The State University System of Florida (SUSF or SUS) is a system of twelve public universities in the U.S. state of Florida. As of 2018, over 341,000 students were enrolled in Florida's state universities. Together with the Florida College System, which includes Florida's 28 community colleges and state colleges, it is part of Florida's system of public higher education. The system, headquartered in Tallahassee, is overseen by a chancellor and governed by the Florida Board of Governors.
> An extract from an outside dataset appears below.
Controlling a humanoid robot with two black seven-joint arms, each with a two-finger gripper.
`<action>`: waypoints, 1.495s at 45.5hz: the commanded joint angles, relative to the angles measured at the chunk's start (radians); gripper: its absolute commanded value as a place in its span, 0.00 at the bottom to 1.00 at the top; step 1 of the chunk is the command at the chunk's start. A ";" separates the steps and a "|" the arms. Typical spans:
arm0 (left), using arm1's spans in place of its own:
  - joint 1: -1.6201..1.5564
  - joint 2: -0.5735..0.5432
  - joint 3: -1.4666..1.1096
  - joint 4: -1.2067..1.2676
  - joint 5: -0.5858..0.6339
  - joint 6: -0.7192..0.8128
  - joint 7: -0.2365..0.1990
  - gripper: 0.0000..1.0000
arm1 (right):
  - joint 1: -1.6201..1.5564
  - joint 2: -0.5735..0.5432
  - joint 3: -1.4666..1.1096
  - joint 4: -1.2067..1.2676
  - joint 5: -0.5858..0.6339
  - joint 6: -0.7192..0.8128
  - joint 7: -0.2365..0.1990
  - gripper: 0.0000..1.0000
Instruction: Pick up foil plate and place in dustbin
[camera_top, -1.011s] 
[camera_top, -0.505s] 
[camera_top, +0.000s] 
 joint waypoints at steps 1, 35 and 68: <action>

The Florida Board of Governors was created in 2003 to centralize the administration of the State University System of Florida. Previously, Florida's State University System had been governed by the Florida Board of Regents (1965–2001) and the Florida Board of Control (1905–1965).

History and governance
Prior to 1905, Florida's state institutions were governed by a Board of Education and even earlier variations thereof, reaching back to the Florida Constitution of 1838 wherein higher education and normal education was established, based on grants of land from the U.S. Congress. From 1905 to 1965, the few universities in the system were governed by the Florida Board of Control. The Board of Control was replaced by the Florida Board of Regents in 1965, to accommodate the growing university system. The Board of Regents governed until it was disbanded by the Florida Legislature in 2001, and its authority was divided between the Florida Board of Education (which was given some authority over all levels of public education in the state), and appointed university boards of trustees, which operated independently for each separate institution. In 2002, Floridians led by U.S. senator Bob Graham passed an amendment to the Florida Constitution establishing a new statewide governing body, the Florida Board of Governors.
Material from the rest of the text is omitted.